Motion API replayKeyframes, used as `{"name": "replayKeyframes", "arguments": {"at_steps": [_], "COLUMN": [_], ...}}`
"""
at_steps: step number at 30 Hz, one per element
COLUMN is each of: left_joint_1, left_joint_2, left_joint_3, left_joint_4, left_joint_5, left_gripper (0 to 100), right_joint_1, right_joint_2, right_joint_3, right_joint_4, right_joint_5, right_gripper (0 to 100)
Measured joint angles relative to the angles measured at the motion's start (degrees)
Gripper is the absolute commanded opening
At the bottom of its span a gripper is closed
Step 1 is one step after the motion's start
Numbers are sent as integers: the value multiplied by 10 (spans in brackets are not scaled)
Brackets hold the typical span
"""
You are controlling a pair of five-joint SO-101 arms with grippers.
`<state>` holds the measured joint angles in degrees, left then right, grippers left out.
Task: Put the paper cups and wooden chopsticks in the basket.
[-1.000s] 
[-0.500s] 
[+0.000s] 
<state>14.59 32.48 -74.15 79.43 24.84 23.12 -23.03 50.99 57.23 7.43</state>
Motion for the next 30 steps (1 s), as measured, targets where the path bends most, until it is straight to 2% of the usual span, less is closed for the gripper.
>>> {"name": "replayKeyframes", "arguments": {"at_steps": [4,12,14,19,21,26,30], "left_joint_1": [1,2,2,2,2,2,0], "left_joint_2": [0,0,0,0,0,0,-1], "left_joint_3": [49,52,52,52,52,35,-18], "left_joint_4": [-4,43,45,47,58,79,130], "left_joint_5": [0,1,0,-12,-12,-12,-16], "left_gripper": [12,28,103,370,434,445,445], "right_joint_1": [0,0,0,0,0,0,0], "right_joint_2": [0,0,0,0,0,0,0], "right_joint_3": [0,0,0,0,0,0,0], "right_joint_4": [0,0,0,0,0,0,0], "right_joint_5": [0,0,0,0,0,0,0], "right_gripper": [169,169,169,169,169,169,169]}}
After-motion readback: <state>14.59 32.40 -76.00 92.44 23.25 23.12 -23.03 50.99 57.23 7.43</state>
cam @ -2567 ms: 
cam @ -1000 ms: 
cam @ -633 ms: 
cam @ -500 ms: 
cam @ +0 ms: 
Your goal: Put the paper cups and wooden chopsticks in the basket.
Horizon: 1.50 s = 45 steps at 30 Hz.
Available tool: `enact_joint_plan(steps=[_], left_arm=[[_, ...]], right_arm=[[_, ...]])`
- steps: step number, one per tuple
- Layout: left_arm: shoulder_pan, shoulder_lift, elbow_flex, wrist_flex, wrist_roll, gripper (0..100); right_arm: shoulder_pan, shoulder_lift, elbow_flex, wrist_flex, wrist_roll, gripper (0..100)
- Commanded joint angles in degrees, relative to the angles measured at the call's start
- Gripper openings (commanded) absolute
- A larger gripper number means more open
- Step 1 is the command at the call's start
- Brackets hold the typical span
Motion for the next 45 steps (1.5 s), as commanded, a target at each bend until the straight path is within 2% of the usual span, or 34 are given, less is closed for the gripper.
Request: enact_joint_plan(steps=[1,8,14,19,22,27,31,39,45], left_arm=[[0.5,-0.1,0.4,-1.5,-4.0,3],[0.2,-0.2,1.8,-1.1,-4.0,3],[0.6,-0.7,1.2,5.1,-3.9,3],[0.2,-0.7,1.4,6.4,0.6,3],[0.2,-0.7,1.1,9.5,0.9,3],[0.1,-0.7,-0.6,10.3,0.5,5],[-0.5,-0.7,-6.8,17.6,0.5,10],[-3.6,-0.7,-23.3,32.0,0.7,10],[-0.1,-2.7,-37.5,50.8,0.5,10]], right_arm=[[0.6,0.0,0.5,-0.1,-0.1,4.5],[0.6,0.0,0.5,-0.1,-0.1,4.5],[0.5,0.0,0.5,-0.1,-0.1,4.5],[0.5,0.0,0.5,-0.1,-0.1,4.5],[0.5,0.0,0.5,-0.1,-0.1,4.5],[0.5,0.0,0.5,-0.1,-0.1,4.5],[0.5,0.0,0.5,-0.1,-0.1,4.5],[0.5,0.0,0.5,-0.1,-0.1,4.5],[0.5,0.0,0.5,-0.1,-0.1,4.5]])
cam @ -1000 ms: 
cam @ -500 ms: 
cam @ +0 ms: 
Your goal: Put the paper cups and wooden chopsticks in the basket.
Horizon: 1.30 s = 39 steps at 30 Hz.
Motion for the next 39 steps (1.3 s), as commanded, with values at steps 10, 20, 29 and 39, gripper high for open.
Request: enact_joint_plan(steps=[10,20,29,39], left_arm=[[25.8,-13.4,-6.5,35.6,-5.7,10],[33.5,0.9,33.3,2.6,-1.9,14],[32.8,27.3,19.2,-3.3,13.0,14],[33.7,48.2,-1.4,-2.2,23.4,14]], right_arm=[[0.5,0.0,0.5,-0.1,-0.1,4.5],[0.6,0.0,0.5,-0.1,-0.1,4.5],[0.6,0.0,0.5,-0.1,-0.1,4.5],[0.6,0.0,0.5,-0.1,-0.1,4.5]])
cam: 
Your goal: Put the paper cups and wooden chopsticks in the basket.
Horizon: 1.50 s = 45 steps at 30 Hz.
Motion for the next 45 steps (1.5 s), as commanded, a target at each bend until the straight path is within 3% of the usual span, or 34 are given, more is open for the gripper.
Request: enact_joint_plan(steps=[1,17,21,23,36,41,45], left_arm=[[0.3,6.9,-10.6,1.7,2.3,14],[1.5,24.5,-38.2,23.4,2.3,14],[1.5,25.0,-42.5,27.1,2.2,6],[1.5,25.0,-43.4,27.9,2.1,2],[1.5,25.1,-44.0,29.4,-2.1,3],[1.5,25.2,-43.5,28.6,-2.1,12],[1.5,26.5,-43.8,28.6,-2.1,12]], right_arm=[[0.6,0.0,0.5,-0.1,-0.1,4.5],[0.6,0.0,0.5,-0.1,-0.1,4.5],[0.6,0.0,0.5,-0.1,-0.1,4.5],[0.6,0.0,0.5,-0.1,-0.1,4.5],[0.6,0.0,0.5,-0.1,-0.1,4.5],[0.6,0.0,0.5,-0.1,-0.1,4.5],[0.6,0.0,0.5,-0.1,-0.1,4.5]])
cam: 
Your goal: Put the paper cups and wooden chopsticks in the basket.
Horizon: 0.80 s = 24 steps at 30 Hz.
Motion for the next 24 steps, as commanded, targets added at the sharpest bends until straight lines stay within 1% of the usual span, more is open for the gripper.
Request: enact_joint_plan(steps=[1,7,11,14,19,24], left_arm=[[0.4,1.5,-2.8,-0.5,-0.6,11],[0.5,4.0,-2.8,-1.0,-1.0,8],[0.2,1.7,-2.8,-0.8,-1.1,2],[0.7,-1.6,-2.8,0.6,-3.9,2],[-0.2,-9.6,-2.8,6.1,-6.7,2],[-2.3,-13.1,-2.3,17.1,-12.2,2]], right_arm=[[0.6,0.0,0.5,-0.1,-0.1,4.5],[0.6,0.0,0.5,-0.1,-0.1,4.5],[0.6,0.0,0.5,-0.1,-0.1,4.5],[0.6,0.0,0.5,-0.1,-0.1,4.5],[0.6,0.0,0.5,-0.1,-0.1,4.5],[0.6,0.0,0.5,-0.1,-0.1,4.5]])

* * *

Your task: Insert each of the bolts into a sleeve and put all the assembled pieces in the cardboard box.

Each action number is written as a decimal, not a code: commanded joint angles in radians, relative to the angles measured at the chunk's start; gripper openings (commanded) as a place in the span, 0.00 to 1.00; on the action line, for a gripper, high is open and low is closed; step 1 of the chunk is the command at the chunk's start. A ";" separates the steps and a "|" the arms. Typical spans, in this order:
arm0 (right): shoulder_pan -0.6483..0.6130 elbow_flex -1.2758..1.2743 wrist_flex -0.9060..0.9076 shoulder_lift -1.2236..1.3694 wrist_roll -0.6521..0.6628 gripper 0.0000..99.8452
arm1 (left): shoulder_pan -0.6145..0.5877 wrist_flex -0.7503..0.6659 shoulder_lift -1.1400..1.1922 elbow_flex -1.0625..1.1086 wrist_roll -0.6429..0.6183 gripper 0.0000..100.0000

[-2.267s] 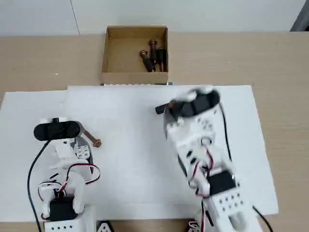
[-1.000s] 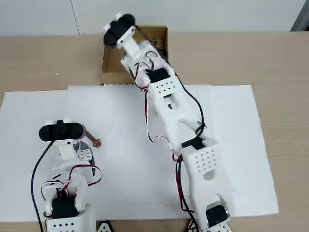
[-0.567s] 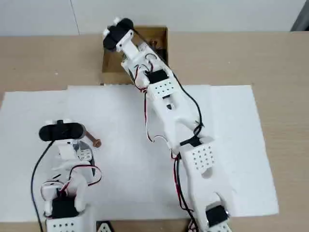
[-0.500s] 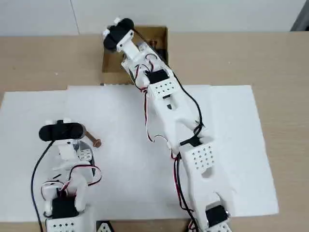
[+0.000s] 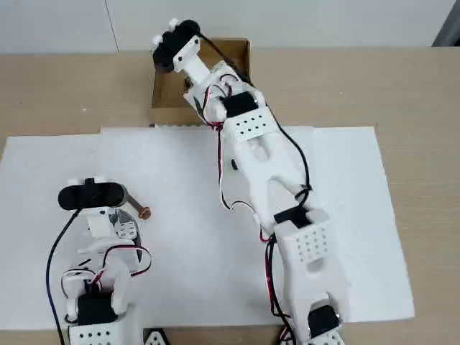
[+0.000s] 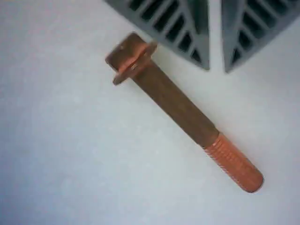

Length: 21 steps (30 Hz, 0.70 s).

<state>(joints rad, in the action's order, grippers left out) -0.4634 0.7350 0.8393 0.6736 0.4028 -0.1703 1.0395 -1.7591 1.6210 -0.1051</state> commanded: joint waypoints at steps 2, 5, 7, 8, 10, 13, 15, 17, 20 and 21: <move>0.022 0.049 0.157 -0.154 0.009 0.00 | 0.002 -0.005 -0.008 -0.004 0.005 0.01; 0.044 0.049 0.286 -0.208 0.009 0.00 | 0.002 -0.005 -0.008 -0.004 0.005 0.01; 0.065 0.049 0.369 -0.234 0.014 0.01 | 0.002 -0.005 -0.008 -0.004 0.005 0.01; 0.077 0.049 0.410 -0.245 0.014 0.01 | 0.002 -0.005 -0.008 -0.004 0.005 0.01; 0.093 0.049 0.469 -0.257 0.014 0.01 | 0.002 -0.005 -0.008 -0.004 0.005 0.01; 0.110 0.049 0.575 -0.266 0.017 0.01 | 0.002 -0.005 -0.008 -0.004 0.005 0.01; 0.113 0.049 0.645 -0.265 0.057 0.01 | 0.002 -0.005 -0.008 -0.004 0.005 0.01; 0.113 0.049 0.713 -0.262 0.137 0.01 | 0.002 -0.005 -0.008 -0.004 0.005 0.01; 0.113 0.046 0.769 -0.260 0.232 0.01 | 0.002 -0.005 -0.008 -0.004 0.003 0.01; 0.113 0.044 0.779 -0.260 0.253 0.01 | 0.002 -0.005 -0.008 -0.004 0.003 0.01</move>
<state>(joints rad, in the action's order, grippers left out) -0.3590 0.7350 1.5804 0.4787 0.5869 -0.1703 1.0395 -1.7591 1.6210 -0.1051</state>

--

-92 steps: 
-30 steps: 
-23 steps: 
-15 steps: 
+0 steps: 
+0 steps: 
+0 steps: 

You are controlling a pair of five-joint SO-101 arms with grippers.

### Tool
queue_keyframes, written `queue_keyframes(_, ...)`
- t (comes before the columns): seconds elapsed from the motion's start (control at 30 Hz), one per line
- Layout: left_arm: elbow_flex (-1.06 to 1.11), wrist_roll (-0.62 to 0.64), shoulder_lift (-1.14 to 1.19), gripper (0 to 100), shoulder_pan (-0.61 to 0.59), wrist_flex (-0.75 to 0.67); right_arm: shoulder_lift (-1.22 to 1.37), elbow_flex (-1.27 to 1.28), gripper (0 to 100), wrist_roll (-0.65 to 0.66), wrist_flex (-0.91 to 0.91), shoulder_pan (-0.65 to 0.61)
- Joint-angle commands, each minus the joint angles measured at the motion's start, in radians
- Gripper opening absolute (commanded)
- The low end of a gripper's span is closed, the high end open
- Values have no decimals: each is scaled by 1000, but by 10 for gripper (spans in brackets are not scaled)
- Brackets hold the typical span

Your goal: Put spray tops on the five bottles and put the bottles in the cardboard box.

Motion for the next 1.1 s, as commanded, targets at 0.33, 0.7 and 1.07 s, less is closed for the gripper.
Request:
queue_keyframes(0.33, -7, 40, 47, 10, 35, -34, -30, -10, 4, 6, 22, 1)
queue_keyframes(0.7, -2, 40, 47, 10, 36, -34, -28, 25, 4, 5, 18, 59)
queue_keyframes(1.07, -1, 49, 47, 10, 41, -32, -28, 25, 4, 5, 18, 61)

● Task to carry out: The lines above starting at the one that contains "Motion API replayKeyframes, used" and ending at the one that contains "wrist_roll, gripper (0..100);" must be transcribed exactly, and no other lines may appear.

● Response area:
Motion API replayKeyframes, used as `{"name": "replayKeyframes", "arguments": {"at_steps": [_], "COLUMN": [_], ...}}`
"""
at_steps: step number at 30 Hz, one per element
COLUMN is each of: left_joint_1, left_joint_2, left_joint_3, left_joint_4, left_joint_5, left_gripper (0 to 100), right_joint_1, right_joint_2, right_joint_3, right_joint_4, right_joint_5, right_gripper (0 to 100)
Measured joint angles relative to the angles measured at the motion's start (degrees)
Gripper is the absolute commanded opening
At the bottom of its span a gripper is closed
Step 1 is one step after the motion's start
Numbers are sent as integers: the value multiplied by 10 (spans in brackets are not scaled)
Brackets hold the typical span
"""
You are controlling a pair of five-joint SO-101 arms with grippers.
`<state>` holds the measured joint angles in degrees, left then right, grippers left out.
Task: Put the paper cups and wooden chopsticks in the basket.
[-1.000s] 
[-0.500s] 
[+0.000s] 
<state>14.59 32.48 -74.15 79.43 24.84 23.12 -23.03 50.99 57.23 7.43</state>
Motion for the next 30 steps (1 s), as measured, targets where the path bends most, until it is straight to 2% of the usual span, less is closed for the gripper.
>>> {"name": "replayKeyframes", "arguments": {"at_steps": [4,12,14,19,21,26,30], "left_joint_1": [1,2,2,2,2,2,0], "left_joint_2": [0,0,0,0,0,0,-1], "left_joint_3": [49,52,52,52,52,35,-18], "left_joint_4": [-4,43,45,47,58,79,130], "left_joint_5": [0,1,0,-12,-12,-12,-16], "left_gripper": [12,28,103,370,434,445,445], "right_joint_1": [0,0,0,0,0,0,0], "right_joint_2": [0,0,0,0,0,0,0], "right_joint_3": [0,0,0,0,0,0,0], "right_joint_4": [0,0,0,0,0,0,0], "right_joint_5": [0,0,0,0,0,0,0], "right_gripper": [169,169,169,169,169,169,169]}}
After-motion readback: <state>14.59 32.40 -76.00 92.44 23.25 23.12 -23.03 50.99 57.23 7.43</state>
cam @ -2567 ms: 
cam @ -1000 ms: 
cam @ -633 ms: 
cam @ -500 ms: 
cam @ +0 ms: 
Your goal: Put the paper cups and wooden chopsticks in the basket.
Horizon: 1.50 s = 45 steps at 30 Hz.
Available tool: `enact_joint_plan(steps=[_], left_arm=[[_, ...]], right_arm=[[_, ...]])`
- steps: step number, one per tuple
- Layout: left_arm: shoulder_pan, shoulder_lift, elbow_flex, wrist_flex, wrist_roll, gripper (0..100); right_arm: shoulder_pan, shoulder_lift, elbow_flex, wrist_flex, wrist_roll, gripper (0..100)

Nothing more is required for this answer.